- Taiwan
- /
- Healthcare Services
- /
- TWSE:6931
What You Can Learn From Qing Song Health Co.,Ltd.'s (TWSE:6931) P/S After Its 26% Share Price Crash
Qing Song Health Co.,Ltd. (TWSE:6931) shareholders that were waiting for something to happen have been dealt a blow with a 26% share price drop in the last month. The drop over the last 30 days has capped off a tough year for shareholders, with the share price down 11% in that time.
Although its price has dipped substantially, given around half the companies in Taiwan's Healthcare industry have price-to-sales ratios (or "P/S") below 1.8x, you may still consider Qing Song HealthLtd as a stock to avoid entirely with its 4.6x P/S ratio. Nonetheless, we'd need to dig a little deeper to determine if there is a rational basis for the highly elevated P/S.
View our latest analysis for Qing Song HealthLtd
How Has Qing Song HealthLtd Performed Recently?
Qing Song HealthLtd has been doing a good job lately as it's been growing revenue at a solid pace. It might be that many expect the respectable revenue performance to beat most other companies over the coming period, which has increased investors’ willingness to pay up for the stock. However, if this isn't the case, investors might get caught out paying too much for the stock.
Although there are no analyst estimates available for Qing Song HealthLtd, take a look at this free data-rich visualisation to see how the company stacks up on earnings, revenue and cash flow.What Are Revenue Growth Metrics Telling Us About The High P/S?
There's an inherent assumption that a company should far outperform the industry for P/S ratios like Qing Song HealthLtd's to be considered reasonable.
Retrospectively, the last year delivered an exceptional 17% gain to the company's top line. Pleasingly, revenue has also lifted 169% in aggregate from three years ago, thanks to the last 12 months of growth. Accordingly, shareholders would have definitely welcomed those medium-term rates of revenue growth.

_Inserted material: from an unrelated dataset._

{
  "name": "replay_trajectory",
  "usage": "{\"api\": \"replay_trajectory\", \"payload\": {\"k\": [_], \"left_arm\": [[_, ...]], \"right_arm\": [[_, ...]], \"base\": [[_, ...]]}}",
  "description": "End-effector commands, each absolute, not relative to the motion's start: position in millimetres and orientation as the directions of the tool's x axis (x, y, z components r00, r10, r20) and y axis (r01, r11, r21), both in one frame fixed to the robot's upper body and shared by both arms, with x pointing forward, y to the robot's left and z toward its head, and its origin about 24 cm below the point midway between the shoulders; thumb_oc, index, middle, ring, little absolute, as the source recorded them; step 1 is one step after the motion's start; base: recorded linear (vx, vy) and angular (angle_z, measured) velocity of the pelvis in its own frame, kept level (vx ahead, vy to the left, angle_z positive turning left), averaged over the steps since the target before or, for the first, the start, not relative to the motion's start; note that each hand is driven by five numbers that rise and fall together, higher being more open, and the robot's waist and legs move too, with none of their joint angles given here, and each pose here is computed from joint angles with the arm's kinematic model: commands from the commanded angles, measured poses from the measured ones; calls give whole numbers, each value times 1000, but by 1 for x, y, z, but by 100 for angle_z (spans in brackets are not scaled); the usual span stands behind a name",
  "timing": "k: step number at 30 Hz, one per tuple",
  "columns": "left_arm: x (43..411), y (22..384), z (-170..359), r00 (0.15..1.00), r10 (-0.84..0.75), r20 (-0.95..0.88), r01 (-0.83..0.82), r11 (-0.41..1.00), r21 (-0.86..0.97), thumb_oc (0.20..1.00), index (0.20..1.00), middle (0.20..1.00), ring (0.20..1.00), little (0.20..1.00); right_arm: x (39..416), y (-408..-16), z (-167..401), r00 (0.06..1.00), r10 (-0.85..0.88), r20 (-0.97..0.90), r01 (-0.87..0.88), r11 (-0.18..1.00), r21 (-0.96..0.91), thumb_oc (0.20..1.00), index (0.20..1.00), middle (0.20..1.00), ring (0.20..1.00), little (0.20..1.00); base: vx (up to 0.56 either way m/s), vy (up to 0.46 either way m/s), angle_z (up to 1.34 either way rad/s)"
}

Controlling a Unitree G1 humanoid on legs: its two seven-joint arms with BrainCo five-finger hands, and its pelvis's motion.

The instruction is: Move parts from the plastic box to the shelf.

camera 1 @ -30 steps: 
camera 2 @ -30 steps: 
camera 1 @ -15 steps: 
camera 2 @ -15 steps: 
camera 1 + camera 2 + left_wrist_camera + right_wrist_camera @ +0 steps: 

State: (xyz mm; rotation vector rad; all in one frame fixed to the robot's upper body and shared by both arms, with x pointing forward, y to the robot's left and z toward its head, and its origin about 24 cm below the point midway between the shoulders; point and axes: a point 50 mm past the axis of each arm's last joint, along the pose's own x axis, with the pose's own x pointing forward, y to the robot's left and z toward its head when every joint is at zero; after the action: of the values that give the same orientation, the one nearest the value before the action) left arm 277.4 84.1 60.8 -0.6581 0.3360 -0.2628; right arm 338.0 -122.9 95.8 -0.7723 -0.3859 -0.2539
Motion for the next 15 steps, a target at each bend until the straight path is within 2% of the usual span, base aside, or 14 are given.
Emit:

Comparing that recent medium-term revenue trajectory with the industry's one-year growth forecast of 17% shows it's noticeably more attractive.
With this information, we can see why Qing Song HealthLtd is trading at such a high P/S compared to the industry. Presumably shareholders aren't keen to offload something they believe will continue to outmanoeuvre the wider industry.
What We Can Learn From Qing Song HealthLtd's P/S?
Qing Song HealthLtd's shares may have suffered, but its P/S remains high. Using the price-to-sales ratio alone to determine if you should sell your stock isn't sensible, however it can be a practical guide to the company's future prospects.
We've established that Qing Song HealthLtd maintains its high P/S on the strength of its recent three-year growth being higher than the wider industry forecast, as expected. In the eyes of shareholders, the probability of a continued growth trajectory is great enough to prevent the P/S from pulling back. If recent medium-term revenue trends continue, it's hard to see the share price falling strongly in the near future under these circumstances.
Many other vital risk factors can be found on the company's balance sheet. You can assess many of the main risks through our free balance sheet analysis for Qing Song HealthLtd with six simple checks.
If strong companies turning a profit tickle your fancy, then you'll want to check out this free list of interesting companies that trade on a low P/E (but have proven they can grow earnings).
Valuation is complex, but we're here to simplify it.
Discover if Qing Song HealthLtd might be undervalued or overvalued with our detailed analysis, featuring fair value estimates, potential risks, dividends, insider trades, and its financial condition.
Access Free AnalysisHave feedback on this article? Concerned about the content? Get in touch with us directly. Alternatively, email editorial-team (at) simplywallst.com.
This article by Simply Wall St is general in nature. We provide commentary based on historical data and analyst forecasts only using an unbiased methodology and our articles are not intended to be financial advice. It does not constitute a recommendation to buy or sell any stock, and does not take account of your objectives, or your financial situation. We aim to bring you long-term focused analysis driven by fundamental data. Note that our analysis may not factor in the latest price-sensitive company announcements or qualitative material. Simply Wall St has no position in any stocks mentioned.
About TWSE:6931
Adequate balance sheet with acceptable track record.